RECORDS SUPPLIED START

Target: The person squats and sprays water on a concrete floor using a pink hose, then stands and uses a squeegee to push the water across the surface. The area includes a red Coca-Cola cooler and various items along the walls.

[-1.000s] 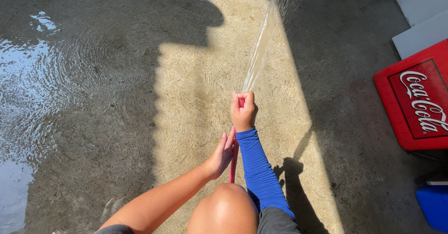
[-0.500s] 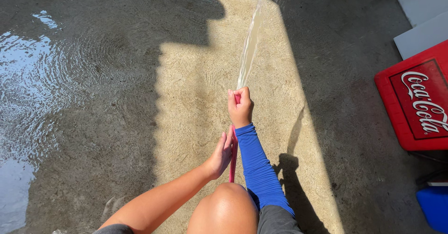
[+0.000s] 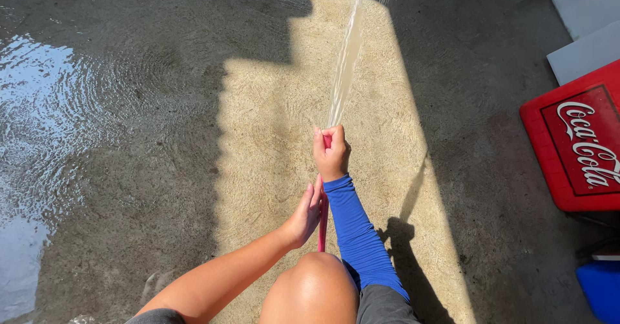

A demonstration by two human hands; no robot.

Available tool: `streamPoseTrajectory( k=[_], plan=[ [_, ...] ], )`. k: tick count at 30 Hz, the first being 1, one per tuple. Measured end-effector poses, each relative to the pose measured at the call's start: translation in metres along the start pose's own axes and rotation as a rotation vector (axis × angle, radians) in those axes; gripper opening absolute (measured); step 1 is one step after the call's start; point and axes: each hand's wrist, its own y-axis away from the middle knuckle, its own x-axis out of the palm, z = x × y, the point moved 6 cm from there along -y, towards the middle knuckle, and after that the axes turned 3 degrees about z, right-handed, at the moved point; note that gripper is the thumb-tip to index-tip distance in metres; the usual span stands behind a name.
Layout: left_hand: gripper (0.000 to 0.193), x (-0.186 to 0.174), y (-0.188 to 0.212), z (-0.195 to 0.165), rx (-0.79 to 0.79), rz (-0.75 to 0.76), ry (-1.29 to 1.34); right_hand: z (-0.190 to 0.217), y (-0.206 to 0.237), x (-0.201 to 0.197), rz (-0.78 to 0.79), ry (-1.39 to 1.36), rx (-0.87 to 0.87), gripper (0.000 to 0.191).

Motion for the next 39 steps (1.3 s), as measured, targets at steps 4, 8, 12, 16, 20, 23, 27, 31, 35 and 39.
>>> streamPoseTrajectory(
  k=[4, 8, 12, 16, 20, 23, 27, 31, 35, 39],
  plan=[
    [0.092, -0.003, -0.001, 0.004, -0.027, -0.006, 0.012, 0.001, 0.002, 0.001, -0.001, 0.041, -0.015, 0.025],
    [0.094, -0.007, -0.003, 0.007, -0.025, -0.009, 0.015, 0.003, 0.004, 0.002, 0.0, 0.045, -0.05, 0.023],
    [0.094, -0.012, -0.004, 0.012, -0.015, -0.021, 0.021, 0.006, 0.006, 0.006, 0.012, 0.058, -0.081, 0.023],
    [0.094, -0.013, -0.002, 0.01, 0.003, -0.032, 0.022, 0.004, 0.006, 0.015, 0.064, 0.039, -0.058, 0.024],
    [0.09, -0.011, 0.003, 0.0, -0.022, -0.064, 0.021, -0.005, -0.001, 0.028, 0.12, -0.002, 0.008, 0.024],
    [0.09, -0.006, 0.007, -0.012, -0.019, -0.075, 0.013, -0.01, -0.008, 0.04, 0.186, -0.014, 0.047, 0.024],
    [0.09, 0.0, 0.011, -0.022, -0.017, -0.087, 0.027, -0.013, -0.01, 0.05, 0.247, -0.049, 0.08, 0.025],
    [0.09, 0.001, 0.012, -0.023, -0.016, -0.086, 0.022, -0.015, -0.009, 0.047, 0.203, -0.068, 0.094, 0.025],
    [0.091, -0.001, 0.009, -0.017, -0.023, -0.079, 0.005, -0.019, -0.01, 0.035, 0.135, -0.022, 0.112, 0.027],
    [0.092, -0.001, 0.006, -0.013, -0.031, -0.059, 0.011, -0.021, -0.008, 0.023, 0.097, -0.037, 0.12, 0.025]
  ],
)
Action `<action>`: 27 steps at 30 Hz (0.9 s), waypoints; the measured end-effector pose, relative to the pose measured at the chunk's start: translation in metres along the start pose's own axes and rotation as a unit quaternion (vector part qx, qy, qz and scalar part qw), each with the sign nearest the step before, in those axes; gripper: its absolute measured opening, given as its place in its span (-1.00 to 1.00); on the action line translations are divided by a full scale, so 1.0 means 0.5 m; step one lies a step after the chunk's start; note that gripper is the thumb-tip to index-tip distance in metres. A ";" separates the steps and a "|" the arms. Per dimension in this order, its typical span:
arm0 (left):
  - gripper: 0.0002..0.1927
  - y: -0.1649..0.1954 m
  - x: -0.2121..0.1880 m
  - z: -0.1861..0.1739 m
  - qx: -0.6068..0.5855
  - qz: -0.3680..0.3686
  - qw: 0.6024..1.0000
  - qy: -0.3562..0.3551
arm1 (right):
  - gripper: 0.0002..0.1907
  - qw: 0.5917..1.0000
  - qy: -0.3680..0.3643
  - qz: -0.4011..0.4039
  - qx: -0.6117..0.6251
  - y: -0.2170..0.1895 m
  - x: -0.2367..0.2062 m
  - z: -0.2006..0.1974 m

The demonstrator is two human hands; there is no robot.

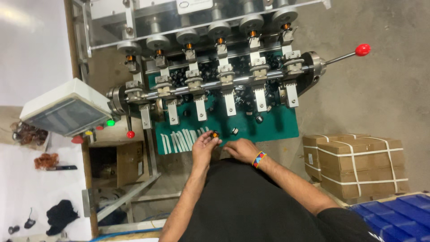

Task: The person stands at a coil winding machine, picks up wound copper coils from a paper sheet on the workbench, and trims excess wire leads from the coils using scissors. They place trimmed coils into the machine's fixtures, pull the machine lever, and remove finished coils, repeating the cycle.

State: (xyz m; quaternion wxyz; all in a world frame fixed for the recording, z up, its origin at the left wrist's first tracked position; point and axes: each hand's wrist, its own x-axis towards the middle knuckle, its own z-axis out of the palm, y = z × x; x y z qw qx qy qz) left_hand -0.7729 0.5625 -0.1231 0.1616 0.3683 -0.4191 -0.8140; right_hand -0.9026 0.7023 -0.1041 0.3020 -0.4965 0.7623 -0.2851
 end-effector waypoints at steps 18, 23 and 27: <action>-0.53 0.102 -0.096 -0.308 0.136 0.049 0.989 0.041 | -0.70 0.988 0.139 0.067 0.010 -0.129 0.229 0.107; -0.56 0.139 -0.084 -0.354 0.148 0.060 0.987 -0.034 | -0.83 0.975 0.179 0.130 0.003 -0.179 0.305 0.182; -0.58 0.161 -0.067 -0.385 0.212 0.071 0.974 -0.049 | -0.91 0.976 0.207 -0.015 -0.068 -0.201 0.280 0.204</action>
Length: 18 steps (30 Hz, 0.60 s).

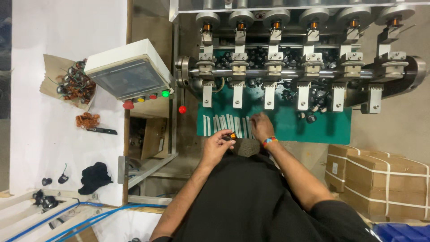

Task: The person stands at a coil winding machine, picks up wound copper coils from a paper sheet on the workbench, and trims excess wire leads from the coils using scissors. They place trimmed coils into the machine's fixtures, pull the machine lever, and remove finished coils, repeating the cycle.

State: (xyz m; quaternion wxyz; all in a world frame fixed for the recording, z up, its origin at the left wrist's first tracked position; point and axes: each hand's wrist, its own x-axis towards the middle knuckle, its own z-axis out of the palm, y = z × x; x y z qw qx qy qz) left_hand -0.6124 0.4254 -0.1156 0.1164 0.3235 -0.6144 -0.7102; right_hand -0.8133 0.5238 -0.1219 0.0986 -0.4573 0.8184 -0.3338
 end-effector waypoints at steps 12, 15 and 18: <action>-0.49 0.092 0.068 0.122 0.156 0.178 0.965 -0.110 | -0.67 0.961 -0.060 0.077 0.259 0.004 -0.106 -0.138; -0.49 0.110 0.063 0.174 0.202 0.239 0.939 -0.141 | -0.64 0.965 -0.048 0.083 0.244 0.056 -0.132 -0.164; -0.62 0.108 0.063 0.223 0.208 0.300 0.916 -0.164 | -0.58 0.956 -0.043 0.126 0.263 0.107 -0.179 -0.179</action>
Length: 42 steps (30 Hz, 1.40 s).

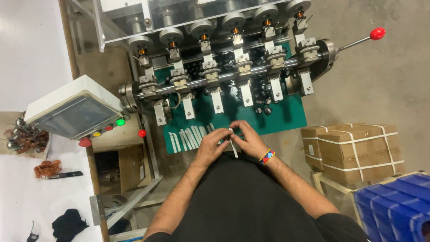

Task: The person stands at a coil winding machine, picks up wound copper coils from a paper sheet on the workbench, and trims excess wire leads from the coils using scissors. They place trimmed coils into the machine's fixtures, pull the machine lever, and remove finished coils, repeating the cycle.

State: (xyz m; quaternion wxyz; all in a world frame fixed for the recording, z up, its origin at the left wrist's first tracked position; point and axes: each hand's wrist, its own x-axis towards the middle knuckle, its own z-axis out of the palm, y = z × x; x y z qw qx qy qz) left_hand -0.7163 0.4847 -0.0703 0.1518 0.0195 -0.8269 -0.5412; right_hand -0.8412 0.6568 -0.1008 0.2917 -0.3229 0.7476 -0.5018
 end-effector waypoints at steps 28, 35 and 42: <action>-0.63 -0.021 0.007 0.058 -0.218 -0.234 0.944 0.077 | -0.75 0.931 -0.166 0.207 0.251 0.054 -0.039 -0.049; -0.62 -0.077 -0.052 0.009 -0.459 -0.263 0.845 0.083 | -0.87 1.000 -0.005 0.018 -0.004 -0.052 -0.023 0.006; -0.63 -0.083 -0.096 -0.040 -0.595 -0.344 0.726 0.013 | -0.97 0.954 0.117 -0.170 -0.218 -0.134 0.009 0.070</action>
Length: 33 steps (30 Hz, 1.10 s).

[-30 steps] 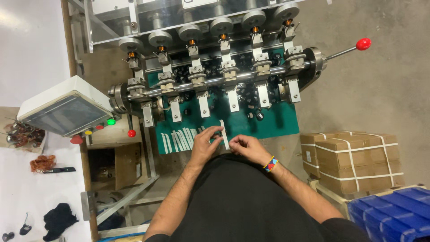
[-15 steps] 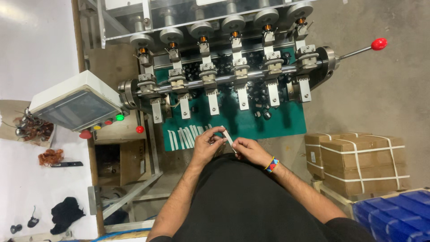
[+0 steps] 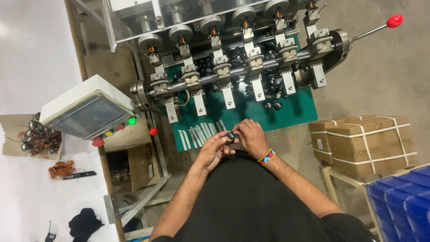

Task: The person stands at a coil winding machine, picks up wound copper coils from a paper sheet on the workbench, and trims excess wire leads from the coils using scissors. They place trimmed coils into the machine's fixtures, pull the machine lever, and remove finished coils, repeating the cycle.

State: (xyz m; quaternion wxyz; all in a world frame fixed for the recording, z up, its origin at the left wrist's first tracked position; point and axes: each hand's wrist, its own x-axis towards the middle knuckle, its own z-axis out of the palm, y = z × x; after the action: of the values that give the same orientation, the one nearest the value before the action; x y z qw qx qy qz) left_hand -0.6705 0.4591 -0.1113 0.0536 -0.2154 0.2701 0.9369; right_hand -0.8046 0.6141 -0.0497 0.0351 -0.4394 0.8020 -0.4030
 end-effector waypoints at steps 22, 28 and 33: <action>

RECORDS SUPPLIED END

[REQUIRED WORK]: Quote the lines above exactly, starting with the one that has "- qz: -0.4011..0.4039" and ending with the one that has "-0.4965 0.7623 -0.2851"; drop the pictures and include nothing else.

[OUTPUT OF THE EXERCISE]:
  - qz: -0.4011..0.4039
  - qx: -0.6117..0.6251
  - y: -0.2170..0.1895 m
  - x: -0.2367..0.2062 m
  - z: -0.2006..0.1974 m

The demonstrator is two human hands; there is no robot.


Task: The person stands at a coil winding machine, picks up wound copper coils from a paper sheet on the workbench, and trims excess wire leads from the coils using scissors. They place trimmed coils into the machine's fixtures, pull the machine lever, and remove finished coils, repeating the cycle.

State: (xyz m; quaternion wxyz; all in a world frame fixed for the recording, z up, its origin at the left wrist's first tracked position; point and axes: each hand's wrist, its own x-axis towards the middle knuckle, its own z-axis out of the palm, y = z × x; x y z qw qx qy qz) left_hand -0.7729 0.5625 -0.1231 0.1616 0.3683 -0.4191 -0.8140; right_hand -0.9026 0.7023 -0.1041 0.3020 -0.4965 0.7623 -0.2851

This is the complete output for the exercise.